About Fr. John Zuhlsdorf

Fr. Z is the guy who runs this blog. o{]:¬)
This entry was posted in Liturgy Science Theatre 3000, WDTPRS and tagged . Bookmark the permalink.


  1. For comparison with Fr. Z’s, slavishly renderings, the ICEL 2011 English translations:

    Grant, we pray, almighty God,
    that no tempests may disturb us,
    for you have set us fast
    on the rock of the Apostle Peter’s confession of faith.

    Prayer over the Offerings
    Accept with favor, O Lord, we pray,
    the prayers and offerings of your Church,
    that, with Saint Peter as her shepherd,
    she may come to an eternal inheritance,
    for it is through his teaching
    that she holds the faith in its integrity.

    Prayer after Communion
    O God, who at our celebration
    of the feast day of the blessed Apostle Peter
    have nourished us by communion in the Body and Blood of Christ,
    grant, we pray, that this redeeming exchange
    may be for us a Sacrament of unity and peace.

  2. Henry: Lest we forget.


  3. IoannesPetrus says:

    Father, with that reaction (which is both justifiable and agreeable!), I’m not sure if it’s a good idea to share this: an English translation of the Pontifical Hymn and March.

    Is this the first singable one or has anyone found what I never did?

  4. Filipino Catholic says:

    Found this little gem about the Arnolfo di Cambio statue of St. Peter on a different blog: “In my opinion, St. Peter, a simple fisherman, looks a little out of place and somewhat uncomfortable wearing all that fancy regalia.” Triumphalistic perhaps? All that regalia could also be read as Peter’s eternal reward — after all Christ did promise the Apostles that they would sit on twelve thrones in the kingdom of heaven. (Who occupies the 12th, Paul or Matthias?)

    Admittedly though it is a rather imposing look, and should hopefully remind onlookers to pray for his present successor. If the papacy can be a burdensome cross to the incumbent at times (Gregory the Great comes to mind), the least we the laity can do is offer up our intentions for His Holiness, “that his faith may not fail.”

  5. Venerator Sti Lot says:

    As a footnote, I found Anton de Waal’s “Chair of Peter” article in the old Catholic Encyclopedia very interesting.

    As a possibly hare-brained question, did anyone ever assert the Primacy of Antioch on the basis of St. Peter having established it first, or was there always a general agreement with the sense expressed by St. Gregory the Great to St. Eulogius of Alexandria with the words, “Ipse enim sublimavit sedem, in quâ etiam quiescere et præsertim vitam finire dignatus est” [De Waal: “He lifted it to the highest dignity in the place [Rome] where he deigned to fix his residence and end his life.”] ?
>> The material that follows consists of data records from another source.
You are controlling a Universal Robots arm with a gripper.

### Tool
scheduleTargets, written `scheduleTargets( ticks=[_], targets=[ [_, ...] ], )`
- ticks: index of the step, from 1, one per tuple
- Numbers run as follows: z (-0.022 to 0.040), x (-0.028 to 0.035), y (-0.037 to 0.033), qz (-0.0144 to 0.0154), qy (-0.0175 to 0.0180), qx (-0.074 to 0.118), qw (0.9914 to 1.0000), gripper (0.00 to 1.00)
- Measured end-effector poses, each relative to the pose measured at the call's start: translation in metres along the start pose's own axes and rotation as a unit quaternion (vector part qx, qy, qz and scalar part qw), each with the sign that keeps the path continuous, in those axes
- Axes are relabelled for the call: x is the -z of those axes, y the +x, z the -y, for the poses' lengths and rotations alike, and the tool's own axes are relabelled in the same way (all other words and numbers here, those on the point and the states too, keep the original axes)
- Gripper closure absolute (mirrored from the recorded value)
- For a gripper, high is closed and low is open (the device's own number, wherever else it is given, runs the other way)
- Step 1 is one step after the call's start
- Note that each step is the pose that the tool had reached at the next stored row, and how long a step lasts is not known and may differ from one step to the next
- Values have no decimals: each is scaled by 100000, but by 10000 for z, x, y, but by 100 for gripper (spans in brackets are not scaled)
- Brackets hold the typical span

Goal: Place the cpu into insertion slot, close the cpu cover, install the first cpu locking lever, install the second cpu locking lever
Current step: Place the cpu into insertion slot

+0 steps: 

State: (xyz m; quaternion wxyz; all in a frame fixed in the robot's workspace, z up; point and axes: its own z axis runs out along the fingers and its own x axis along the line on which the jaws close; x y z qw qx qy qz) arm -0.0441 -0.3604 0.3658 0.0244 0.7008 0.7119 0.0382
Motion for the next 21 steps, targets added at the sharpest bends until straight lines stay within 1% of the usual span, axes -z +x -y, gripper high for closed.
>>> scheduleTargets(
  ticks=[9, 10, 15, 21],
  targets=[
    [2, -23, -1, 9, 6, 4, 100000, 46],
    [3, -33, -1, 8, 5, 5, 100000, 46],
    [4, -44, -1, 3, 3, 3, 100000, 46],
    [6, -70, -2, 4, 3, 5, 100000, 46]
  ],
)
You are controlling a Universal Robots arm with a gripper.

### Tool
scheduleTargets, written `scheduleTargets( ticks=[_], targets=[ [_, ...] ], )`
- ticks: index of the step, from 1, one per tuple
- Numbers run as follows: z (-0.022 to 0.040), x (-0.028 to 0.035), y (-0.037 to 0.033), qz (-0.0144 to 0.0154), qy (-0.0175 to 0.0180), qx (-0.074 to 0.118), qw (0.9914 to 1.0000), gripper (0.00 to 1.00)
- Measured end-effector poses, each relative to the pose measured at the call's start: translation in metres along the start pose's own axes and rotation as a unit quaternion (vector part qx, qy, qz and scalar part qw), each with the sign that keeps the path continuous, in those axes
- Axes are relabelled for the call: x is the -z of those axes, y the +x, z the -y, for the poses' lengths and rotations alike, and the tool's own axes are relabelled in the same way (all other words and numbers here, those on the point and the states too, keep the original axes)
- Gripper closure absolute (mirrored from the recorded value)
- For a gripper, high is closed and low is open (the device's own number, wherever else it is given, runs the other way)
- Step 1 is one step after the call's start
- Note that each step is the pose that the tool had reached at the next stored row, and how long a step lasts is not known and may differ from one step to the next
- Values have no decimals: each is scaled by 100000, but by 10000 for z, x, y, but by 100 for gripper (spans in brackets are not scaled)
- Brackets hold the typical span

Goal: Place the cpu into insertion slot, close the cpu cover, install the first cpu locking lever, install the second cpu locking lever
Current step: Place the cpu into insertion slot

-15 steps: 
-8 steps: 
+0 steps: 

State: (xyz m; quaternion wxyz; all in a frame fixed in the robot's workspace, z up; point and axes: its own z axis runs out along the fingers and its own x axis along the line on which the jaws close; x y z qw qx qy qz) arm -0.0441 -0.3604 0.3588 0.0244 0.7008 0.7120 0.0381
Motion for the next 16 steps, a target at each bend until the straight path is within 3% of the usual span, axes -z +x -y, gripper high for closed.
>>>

  6. Filipino Catholic says:

    @VSL Among the five great patriarchates of the early church (Rome, Constantinople, Antioch, Jerusalem, Alexandria), Antioch never really had a quarrel with Rome on the question of primacy. If I remember rightly, their Patriarch (Maximus II) was present at the Council of Chalcedon, where the famous words concerning Peter and Leo were spoken, and Maximus raised no objections regarding those words.

    I’ve only seen the Antioch argument used by some Orthodox as counter-argument to the apostolic succession in Rome.